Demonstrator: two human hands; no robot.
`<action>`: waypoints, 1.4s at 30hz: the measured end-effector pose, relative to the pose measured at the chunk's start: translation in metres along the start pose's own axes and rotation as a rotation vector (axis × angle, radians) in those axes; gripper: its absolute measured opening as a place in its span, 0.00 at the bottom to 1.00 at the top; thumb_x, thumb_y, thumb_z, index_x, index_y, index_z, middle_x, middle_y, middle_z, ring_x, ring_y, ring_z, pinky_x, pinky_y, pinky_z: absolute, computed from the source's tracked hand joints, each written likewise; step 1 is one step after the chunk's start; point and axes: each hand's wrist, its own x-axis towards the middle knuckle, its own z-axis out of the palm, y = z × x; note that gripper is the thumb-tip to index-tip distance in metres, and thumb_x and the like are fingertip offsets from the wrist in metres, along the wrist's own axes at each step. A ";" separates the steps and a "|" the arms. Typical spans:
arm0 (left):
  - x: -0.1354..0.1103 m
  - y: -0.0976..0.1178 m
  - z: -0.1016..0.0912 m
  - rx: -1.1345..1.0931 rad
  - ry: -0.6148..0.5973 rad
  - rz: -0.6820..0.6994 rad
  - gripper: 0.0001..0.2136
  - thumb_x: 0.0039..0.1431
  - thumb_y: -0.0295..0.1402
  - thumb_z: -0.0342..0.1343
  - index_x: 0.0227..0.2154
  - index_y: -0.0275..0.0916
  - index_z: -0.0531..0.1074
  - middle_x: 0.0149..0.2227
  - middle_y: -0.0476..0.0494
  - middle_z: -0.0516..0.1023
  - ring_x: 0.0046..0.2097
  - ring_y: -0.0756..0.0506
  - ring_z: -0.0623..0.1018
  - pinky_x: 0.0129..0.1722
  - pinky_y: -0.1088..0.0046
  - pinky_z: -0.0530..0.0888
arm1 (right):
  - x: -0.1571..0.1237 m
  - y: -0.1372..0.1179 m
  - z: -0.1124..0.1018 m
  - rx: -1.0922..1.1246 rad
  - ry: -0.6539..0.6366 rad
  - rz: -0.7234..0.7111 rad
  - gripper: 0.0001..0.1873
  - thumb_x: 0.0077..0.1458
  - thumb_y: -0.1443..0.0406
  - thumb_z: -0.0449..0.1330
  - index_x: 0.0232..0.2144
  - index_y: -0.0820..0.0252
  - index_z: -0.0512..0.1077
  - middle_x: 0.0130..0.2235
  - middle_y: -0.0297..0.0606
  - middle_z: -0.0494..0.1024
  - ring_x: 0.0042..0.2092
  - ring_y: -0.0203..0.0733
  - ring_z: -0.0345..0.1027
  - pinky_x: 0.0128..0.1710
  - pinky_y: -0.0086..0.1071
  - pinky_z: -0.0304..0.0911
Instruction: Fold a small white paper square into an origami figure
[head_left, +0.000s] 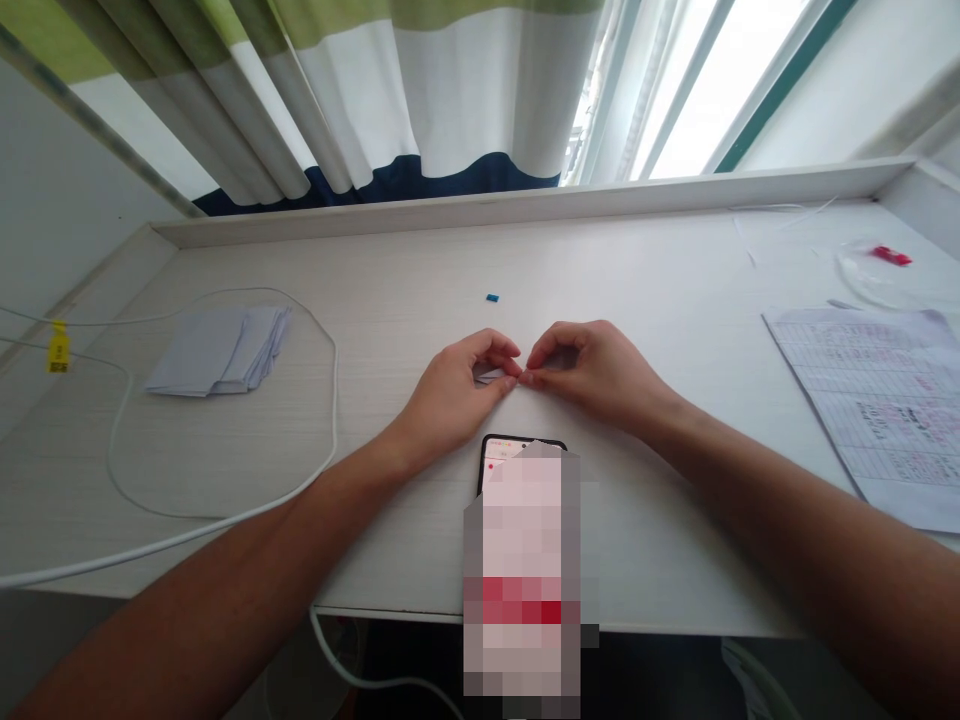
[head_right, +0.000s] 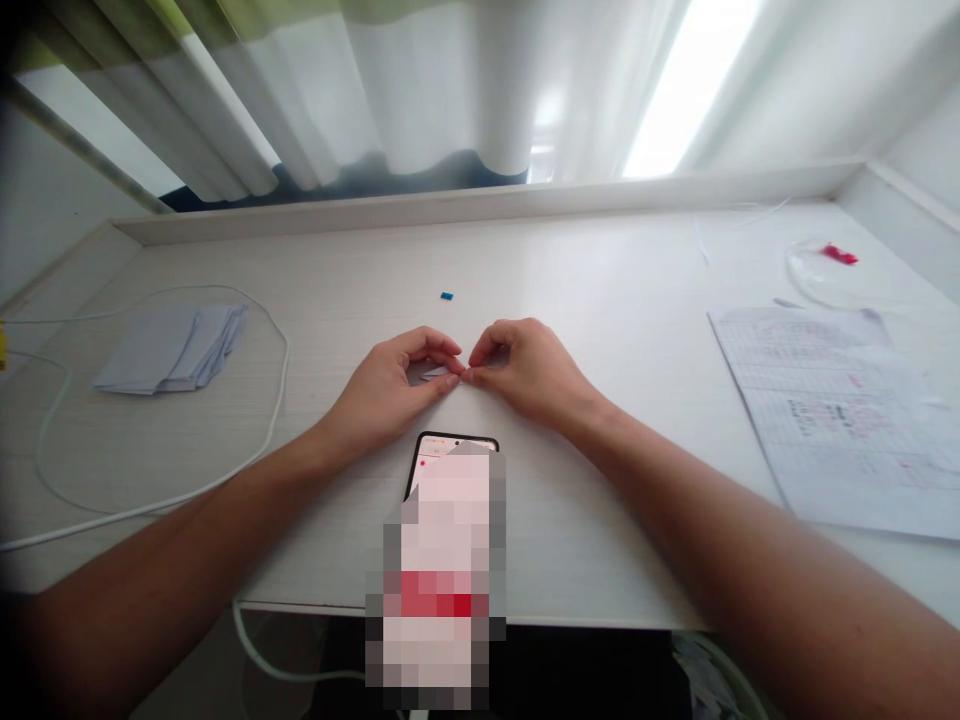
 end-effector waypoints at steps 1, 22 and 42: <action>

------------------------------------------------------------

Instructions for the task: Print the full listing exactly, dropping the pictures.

Task answer:
Demonstrator: two human hands; no robot.
`<action>`: waypoints, 1.4s at 30hz: the measured end-effector pose, relative to the pose measured at the chunk's start: translation in metres along the start pose's own axes and rotation as a rotation vector (axis × angle, radians) in those axes; gripper: its absolute measured opening as a place in its span, 0.00 at the bottom to 1.00 at the top; thumb_x, thumb_y, thumb_z, index_x, index_y, index_z, middle_x, middle_y, middle_z, ring_x, ring_y, ring_z, pinky_x, pinky_y, pinky_z: absolute, computed from the source's tracked hand joints, each written likewise; step 1 is one step after the chunk's start; point and axes: each hand's wrist, its own x-axis towards the middle knuckle, its own z-axis out of the palm, y = z × x; note that gripper is the thumb-tip to index-tip distance in metres, and thumb_x and the like are fingertip offsets from the wrist in metres, along the wrist's own axes at each step. A ";" separates the steps and a "|" the arms. Typical spans:
arm0 (left):
  - x: -0.1354..0.1103 m
  - y: -0.0976..0.1178 m
  - z: -0.1016..0.0912 m
  - rx: -1.1345..1.0931 rad
  - ry: -0.6148..0.5973 rad
  - rz: -0.6820..0.6994 rad
  - gripper: 0.0001..0.2136
  - thumb_x: 0.0039..0.1431
  - thumb_y: -0.0295..0.1402
  - thumb_z: -0.0342..0.1343
  - index_x: 0.0227..0.2154
  - index_y: -0.0275..0.0916
  - index_z: -0.0531..0.1074
  - middle_x: 0.0149..0.2227
  - middle_y: -0.0476..0.0494
  - middle_z: -0.0516..0.1023
  - ring_x: 0.0046..0.2097
  - ring_y: -0.0756..0.0506
  - ring_z: -0.0623..0.1018
  - pinky_x: 0.0129..0.1722
  - pinky_y: -0.1088..0.0046
  - pinky_z: -0.0530..0.0888
arm1 (right):
  - x: -0.1571..0.1237 m
  - y: -0.1372..0.1179 m
  - z: -0.1124..0.1018 m
  - rx: -1.0922..1.1246 rad
  - ry: -0.6539..0.6366 rad
  - rz: -0.7234..0.7111 rad
  - gripper: 0.0001..0.1873
  - thumb_x: 0.0077..0.1458
  - thumb_y: -0.1443..0.0406
  - thumb_z: -0.0449..0.1330
  - index_x: 0.0232..0.2144
  - index_y: -0.0820..0.0252
  - index_z: -0.0512..0.1077
  - middle_x: 0.0130..0.2235
  - middle_y: -0.0297..0.0606
  - middle_z: -0.0494..0.1024
  - ring_x: 0.0042..0.2092
  - ring_y: -0.0203..0.0733
  - ring_z: -0.0345..0.1027
  - pinky_x: 0.0128..0.1710
  - pinky_y: -0.0086..0.1071
  - pinky_z: -0.0304..0.0911
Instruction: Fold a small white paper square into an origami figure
[head_left, +0.000s] 
[head_right, +0.000s] 
 end-effector waypoints at steps 1, 22 and 42: <action>

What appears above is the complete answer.